[WHAT THIS TASK INVOLVES] Leave every picture out. Set down all the lines below exactly.

[[ DATA BLOCK open ]]

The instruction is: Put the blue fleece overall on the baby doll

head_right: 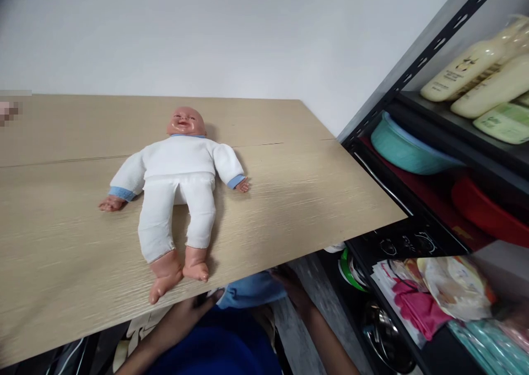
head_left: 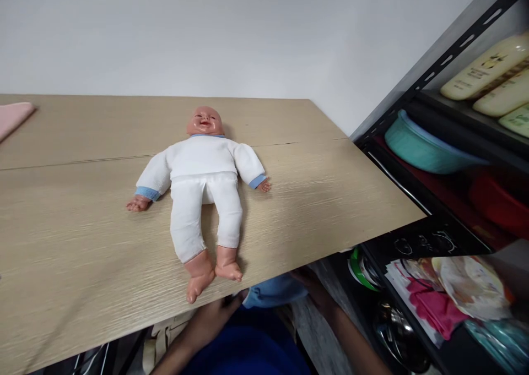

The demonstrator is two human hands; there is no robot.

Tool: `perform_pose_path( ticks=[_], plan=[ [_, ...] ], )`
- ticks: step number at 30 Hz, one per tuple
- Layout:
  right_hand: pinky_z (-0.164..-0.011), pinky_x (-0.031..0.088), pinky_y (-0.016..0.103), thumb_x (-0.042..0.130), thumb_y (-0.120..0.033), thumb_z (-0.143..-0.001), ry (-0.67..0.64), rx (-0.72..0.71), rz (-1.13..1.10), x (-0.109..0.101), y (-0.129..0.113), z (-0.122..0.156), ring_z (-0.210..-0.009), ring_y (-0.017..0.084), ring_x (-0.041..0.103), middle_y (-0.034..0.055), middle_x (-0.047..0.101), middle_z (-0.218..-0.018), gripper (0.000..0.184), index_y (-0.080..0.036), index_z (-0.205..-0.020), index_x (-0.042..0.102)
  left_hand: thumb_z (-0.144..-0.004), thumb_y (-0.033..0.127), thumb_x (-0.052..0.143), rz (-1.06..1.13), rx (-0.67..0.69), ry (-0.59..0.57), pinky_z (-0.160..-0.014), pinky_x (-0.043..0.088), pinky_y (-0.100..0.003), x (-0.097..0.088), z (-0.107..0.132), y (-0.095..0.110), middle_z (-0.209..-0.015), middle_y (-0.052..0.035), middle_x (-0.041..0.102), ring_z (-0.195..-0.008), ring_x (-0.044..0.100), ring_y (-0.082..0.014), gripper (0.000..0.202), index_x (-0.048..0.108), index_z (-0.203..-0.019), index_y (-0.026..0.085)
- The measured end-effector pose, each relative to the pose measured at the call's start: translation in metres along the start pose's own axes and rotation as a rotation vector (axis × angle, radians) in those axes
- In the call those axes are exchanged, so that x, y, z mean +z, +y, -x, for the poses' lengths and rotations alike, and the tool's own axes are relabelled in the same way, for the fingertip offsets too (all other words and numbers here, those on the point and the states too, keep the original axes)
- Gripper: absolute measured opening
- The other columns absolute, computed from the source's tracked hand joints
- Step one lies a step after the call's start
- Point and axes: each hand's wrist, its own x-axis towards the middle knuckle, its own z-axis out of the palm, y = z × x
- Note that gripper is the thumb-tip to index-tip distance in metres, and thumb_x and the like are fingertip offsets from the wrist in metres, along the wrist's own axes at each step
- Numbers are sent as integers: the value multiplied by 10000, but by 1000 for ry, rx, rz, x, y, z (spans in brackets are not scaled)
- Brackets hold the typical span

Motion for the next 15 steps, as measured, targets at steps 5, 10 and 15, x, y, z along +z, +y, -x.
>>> perform_pose_path(
  ticks=[5,10,15],
  plan=[
    [-1106,610,609,736,-584,-1013,65,-104,-33,-18,-9,11,-1310,378,778,115,823,-1373,389,-372,-1336,782,-911,746,650,238,-161,17,-1241,557,-540,13,28,-3,-1425,-104,784,-1421,686,-409,653,697,-1423,344],
    [-964,654,528,836,-640,-891,113,-146,-45,-34,-19,30,-1207,373,799,143,822,-1268,534,-311,-1307,777,-964,693,580,153,-250,49,-1196,591,-604,2,55,-2,-1463,-82,788,-1449,682,-424,588,708,-1418,342],
    [-912,628,394,939,-563,-834,-106,-159,-142,-31,-51,51,-1086,269,793,89,805,-1188,524,-306,-1231,713,-904,729,600,-6,-206,163,-1119,638,-617,-18,80,-17,-1290,-94,853,-1295,773,-446,510,763,-1206,351]
  ],
)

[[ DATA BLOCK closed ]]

[ANSWER]
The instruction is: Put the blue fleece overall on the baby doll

head_right: 
head_left: 

The demonstrator is two human hands; there is no robot.

Tool: `perform_pose_path( ticks=[_], plan=[ [_, ...] ], )`
- ticks: step number at 30 Hz, one per tuple
- Layout:
  right_hand: pinky_z (-0.164..-0.011), pinky_x (-0.031..0.088), pinky_y (-0.016..0.103), thumb_x (-0.042..0.130), thumb_y (-0.120..0.033), thumb_z (-0.143..-0.001), ry (-0.67..0.64), rx (-0.72..0.71), rz (-1.13..1.10), x (-0.109..0.101), y (-0.129..0.113), z (-0.122..0.156), ring_z (-0.210..-0.009), ring_y (-0.017..0.084), ring_x (-0.041..0.103), middle_y (-0.034..0.055), middle_x (-0.047..0.101), middle_z (-0.218..-0.018), gripper (0.000..0.184), index_y (-0.080..0.036), index_z (-0.205..-0.020), index_x (-0.042..0.102)
  left_hand: thumb_z (-0.144..-0.004), thumb_y (-0.033..0.127), thumb_x (-0.052..0.143), rz (-1.06..1.13), rx (-0.67..0.69), ry (-0.59..0.57), pinky_z (-0.160..-0.014), pinky_x (-0.043..0.088), pinky_y (-0.100..0.003), x (-0.097..0.088), z (-0.107..0.132), y (-0.095..0.110), middle_z (-0.209..-0.015), middle_y (-0.052..0.035), middle_x (-0.041..0.102), ring_z (-0.195..-0.008), ring_x (-0.044..0.100), ring_y (-0.082..0.014), gripper (0.000..0.202), index_x (-0.048..0.108), index_z (-0.203..-0.019), index_y (-0.026..0.085)
- The measured end-effector pose, each relative to the pose measured at the call's start: translation in metres along the start pose's own axes and rotation as a rotation vector (axis × angle, radians) in those axes
- In the call those axes are exchanged, so that x, y, z mean +z, +y, -x, for the poses' lengths and rotations alike, and the tool's own axes are relabelled in the same way, for the fingertip offsets too (all other words and numbers here, those on the point and the states too, keep the original axes)
- Gripper: absolute measured opening
- The other columns absolute, computed from the source's tracked hand joints
- Step one lies a step after the call's start
- Point and axes: each hand's wrist, its own x-axis towards the middle knuckle, its own z-axis out of the palm, y = z × x
- Note that gripper is the thumb-tip to index-tip distance in metres, and thumb_x and the like are fingertip offsets from the wrist in metres, along the wrist's own axes at each step
- Numbers are sent as integers: the value multiplied by 10000, but by 1000 for ry, rx, rz, x, y, z (spans in brackets are not scaled)
- Brackets hold the typical span

Motion for the next 15 steps, as measured, targets at steps 5, 10 and 15, x, y, z along +z, +y, -x.
>>> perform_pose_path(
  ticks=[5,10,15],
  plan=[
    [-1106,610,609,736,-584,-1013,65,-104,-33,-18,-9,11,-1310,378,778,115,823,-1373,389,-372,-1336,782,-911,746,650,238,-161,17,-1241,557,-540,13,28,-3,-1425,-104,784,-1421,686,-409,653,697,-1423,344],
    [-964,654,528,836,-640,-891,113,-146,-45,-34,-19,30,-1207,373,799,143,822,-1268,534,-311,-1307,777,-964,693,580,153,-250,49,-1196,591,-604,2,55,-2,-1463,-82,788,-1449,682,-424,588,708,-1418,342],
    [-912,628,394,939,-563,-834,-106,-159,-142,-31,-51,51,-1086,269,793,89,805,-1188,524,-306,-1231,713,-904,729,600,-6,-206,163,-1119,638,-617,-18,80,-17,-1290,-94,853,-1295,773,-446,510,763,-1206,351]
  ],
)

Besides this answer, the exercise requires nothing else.